By KAREN J. COATES
There
are no roads to the village of Pa Lungan, just a mucky water buffalo
trail beneath a tight-knit canopy — among the last standing highland
jungles on the island of Borneo. In spots, the trail is more swamp than
path. But that does not mean all is quiet: The rain forest is a
cacophonous place. Cicadas squeal and monkeys hoot as they romp through
the trees. Bamboo creaks in the breeze as its stalks grind and rub in a
primitive dance.
Our
journey through Borneo began seven years ago, when, on a whim, my
husband and I visited the Kelabit Highlands, situated in Sarawak, one of
two Malaysian states on the island.

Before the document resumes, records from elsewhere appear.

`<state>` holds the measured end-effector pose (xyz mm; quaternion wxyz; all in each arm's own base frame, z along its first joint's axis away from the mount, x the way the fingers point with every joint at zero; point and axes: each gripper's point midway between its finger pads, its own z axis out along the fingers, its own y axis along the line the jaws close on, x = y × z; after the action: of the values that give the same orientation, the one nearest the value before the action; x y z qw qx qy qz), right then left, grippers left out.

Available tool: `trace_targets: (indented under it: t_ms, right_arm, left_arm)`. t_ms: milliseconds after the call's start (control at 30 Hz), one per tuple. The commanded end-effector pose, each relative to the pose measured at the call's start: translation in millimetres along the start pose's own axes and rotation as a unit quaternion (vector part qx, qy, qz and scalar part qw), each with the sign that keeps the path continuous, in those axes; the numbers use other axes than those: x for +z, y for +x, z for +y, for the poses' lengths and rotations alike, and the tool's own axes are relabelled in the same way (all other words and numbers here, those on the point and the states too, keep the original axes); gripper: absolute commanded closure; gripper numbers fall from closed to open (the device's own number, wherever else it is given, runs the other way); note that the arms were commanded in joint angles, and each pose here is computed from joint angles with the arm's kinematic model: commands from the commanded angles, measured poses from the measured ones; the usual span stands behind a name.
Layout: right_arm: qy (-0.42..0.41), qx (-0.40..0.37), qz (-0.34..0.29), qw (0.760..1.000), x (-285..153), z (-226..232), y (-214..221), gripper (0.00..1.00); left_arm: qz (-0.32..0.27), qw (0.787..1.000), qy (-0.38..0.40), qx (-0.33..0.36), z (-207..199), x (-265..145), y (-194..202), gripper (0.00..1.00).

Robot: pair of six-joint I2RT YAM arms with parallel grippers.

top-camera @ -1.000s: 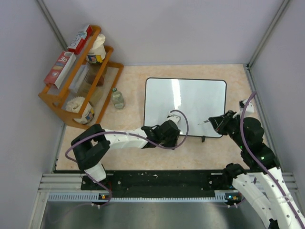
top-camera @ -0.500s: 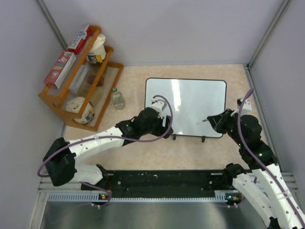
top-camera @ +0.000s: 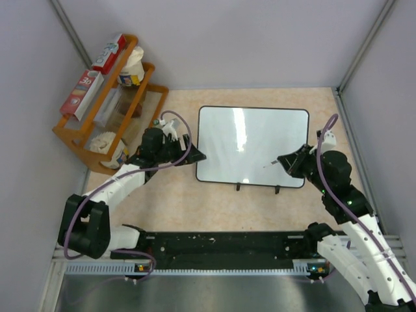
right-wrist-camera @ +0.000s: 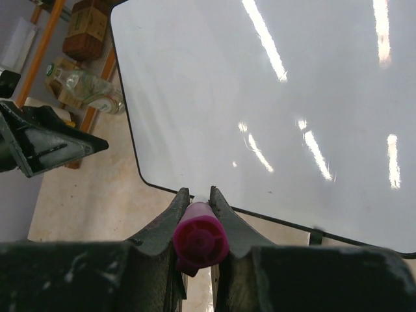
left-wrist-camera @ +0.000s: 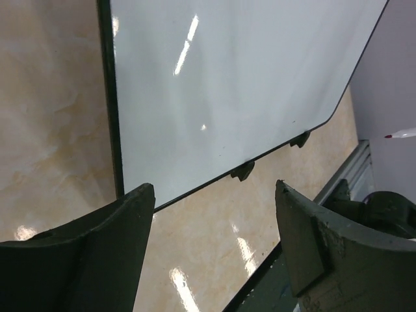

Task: Write a sentence on the whiteboard
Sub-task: Hold the whiteboard on the whiteboard stand.

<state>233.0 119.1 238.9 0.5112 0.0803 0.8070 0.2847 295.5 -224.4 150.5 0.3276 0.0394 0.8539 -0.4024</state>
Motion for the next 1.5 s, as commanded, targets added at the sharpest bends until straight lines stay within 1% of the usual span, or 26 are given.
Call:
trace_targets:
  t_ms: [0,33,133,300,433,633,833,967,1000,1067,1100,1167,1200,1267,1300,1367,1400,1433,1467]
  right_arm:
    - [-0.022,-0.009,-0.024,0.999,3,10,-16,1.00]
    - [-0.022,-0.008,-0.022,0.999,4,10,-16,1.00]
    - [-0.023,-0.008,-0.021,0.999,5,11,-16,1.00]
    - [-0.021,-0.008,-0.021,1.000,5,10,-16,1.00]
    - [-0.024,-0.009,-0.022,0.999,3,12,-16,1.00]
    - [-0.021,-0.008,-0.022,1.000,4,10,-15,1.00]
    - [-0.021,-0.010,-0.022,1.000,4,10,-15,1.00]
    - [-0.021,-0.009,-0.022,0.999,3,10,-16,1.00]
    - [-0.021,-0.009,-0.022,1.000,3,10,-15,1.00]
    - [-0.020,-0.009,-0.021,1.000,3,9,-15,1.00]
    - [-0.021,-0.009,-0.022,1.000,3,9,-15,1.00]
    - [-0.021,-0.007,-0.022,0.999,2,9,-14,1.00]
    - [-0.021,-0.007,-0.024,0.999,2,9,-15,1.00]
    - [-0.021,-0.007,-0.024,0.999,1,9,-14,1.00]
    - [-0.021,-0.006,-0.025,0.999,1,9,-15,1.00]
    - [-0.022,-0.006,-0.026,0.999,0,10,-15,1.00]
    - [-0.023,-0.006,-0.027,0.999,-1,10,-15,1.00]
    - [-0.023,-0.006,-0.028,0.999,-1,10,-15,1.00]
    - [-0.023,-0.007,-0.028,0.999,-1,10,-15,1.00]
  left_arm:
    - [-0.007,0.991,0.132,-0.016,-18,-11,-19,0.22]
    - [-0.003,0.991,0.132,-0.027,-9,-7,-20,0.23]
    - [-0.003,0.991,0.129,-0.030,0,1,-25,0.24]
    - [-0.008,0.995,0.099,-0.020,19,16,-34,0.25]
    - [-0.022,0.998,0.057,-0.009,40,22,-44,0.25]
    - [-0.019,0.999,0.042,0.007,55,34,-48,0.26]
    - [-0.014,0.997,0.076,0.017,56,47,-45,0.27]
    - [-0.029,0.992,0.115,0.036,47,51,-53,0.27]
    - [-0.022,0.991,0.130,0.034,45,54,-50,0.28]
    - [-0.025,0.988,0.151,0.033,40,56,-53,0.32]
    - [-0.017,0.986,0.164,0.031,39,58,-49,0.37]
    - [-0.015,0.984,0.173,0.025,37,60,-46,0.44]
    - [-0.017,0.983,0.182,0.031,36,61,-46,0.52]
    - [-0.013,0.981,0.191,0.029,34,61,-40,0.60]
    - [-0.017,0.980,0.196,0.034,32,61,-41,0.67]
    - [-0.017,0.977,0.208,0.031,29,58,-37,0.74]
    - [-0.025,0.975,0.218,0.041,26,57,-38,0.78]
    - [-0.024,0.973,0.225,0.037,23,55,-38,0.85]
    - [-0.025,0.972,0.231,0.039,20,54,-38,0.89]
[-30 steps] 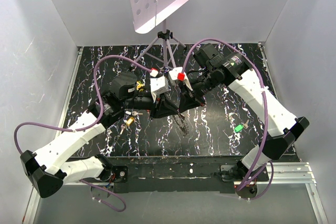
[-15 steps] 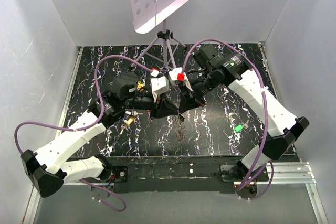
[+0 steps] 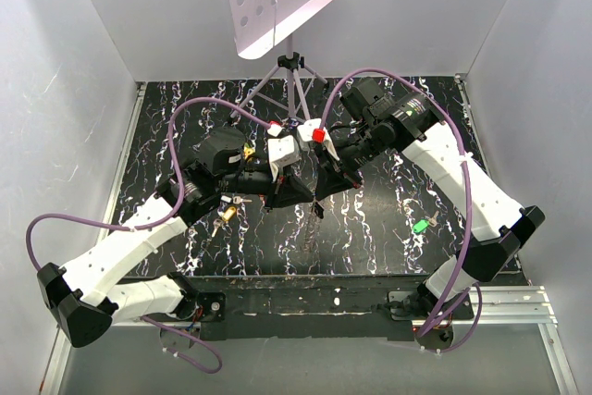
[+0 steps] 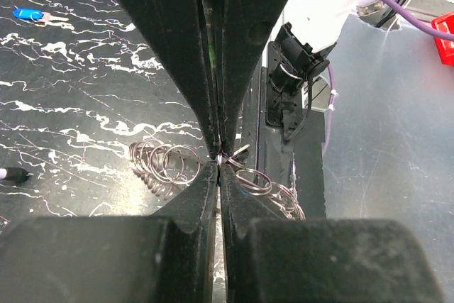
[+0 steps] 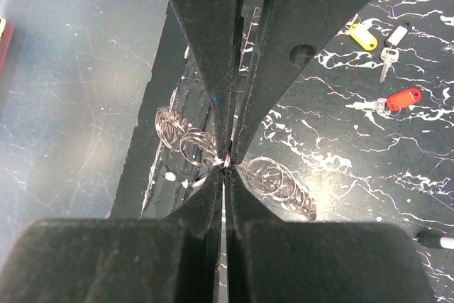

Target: Put the keys on the keyring

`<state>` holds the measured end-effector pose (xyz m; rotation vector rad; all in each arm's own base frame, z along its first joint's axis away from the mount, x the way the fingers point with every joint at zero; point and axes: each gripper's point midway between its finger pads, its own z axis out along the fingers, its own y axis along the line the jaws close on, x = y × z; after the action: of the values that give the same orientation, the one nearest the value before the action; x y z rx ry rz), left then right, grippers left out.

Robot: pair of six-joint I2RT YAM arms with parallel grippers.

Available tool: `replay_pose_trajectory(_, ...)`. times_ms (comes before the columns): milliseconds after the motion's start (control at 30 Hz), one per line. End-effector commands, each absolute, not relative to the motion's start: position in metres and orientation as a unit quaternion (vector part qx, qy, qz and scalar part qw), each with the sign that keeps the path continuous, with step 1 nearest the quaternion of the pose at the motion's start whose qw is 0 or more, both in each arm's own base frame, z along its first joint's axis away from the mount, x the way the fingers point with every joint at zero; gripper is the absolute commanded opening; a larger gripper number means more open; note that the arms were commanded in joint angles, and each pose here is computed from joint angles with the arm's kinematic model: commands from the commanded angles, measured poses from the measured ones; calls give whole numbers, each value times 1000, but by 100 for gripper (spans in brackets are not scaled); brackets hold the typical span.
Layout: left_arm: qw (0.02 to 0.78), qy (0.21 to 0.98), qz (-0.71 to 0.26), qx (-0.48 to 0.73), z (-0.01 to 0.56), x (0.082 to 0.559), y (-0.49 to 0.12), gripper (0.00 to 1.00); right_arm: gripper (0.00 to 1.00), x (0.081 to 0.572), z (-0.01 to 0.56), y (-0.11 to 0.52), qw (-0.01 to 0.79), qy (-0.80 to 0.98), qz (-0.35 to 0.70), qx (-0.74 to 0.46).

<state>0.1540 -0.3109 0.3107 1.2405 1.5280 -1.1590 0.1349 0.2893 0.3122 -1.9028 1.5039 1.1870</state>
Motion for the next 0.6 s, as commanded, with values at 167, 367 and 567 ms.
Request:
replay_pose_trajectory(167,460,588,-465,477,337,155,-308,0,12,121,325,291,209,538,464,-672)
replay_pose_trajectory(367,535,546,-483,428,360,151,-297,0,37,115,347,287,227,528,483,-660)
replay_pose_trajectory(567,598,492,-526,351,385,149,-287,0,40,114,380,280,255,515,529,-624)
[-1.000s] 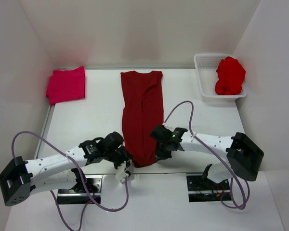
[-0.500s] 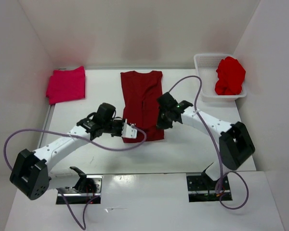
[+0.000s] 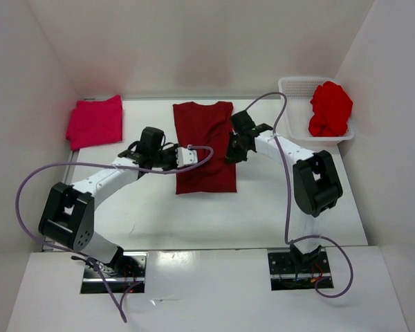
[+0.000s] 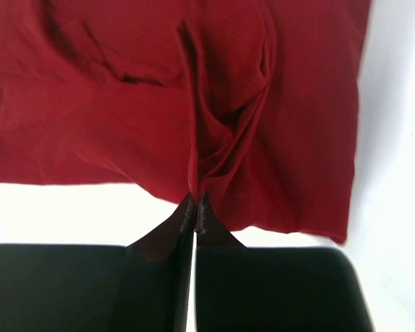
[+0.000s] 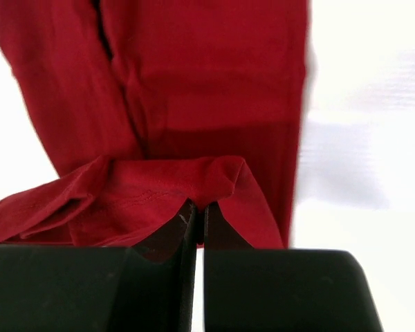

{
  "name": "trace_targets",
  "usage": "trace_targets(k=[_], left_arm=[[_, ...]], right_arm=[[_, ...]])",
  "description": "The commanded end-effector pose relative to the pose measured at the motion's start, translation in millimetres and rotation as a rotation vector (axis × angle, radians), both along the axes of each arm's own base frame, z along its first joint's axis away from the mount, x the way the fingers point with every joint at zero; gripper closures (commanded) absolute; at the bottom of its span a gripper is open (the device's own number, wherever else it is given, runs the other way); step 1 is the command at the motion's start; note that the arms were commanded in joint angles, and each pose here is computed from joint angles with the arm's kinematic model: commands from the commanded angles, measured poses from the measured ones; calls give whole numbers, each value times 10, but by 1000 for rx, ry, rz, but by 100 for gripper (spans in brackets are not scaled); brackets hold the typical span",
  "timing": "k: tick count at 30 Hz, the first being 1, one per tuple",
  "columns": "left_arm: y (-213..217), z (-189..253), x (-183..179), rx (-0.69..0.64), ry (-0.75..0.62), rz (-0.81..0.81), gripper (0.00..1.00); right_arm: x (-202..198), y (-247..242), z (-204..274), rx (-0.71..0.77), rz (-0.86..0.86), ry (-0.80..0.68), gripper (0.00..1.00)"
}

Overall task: Fold and stack the t-shirts
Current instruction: Fold the folded rectangular tshirt in 1/3 of the way

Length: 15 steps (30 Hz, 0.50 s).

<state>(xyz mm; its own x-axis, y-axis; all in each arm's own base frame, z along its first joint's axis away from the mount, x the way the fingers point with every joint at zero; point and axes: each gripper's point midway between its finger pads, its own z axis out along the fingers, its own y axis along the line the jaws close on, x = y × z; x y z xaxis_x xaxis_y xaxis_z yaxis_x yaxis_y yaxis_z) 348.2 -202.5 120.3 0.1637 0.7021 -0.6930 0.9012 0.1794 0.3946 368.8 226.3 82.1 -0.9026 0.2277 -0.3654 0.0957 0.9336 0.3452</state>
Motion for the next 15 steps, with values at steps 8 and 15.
trace_targets(k=[8,15], left_arm=[[-144,193,558,-85,-109,24,100],[-43,133,764,-68,-167,64,100]], right_arm=[[544,-77,122,48,7,-68,100],[661,-72,-28,40,8,-43,99]])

I’d been invited to a conference in
the capital city of Kuching; with some time on our hands, we headed to
this remote region, most easily accessible by turboprop plane, which
flew a few times each week from Miri, on the coast, to the small town of
Bario. (The alternatives were many hours, even days, on precarious
logging roads, or several weeks on foot through the forest.)
Thanks
to a reporting fellowship, we found ourselves back in the Highlands
last year. Things had changed somewhat — that flight now leaves twice
daily, and a newly graded dirt road eases travel in and out of Bario.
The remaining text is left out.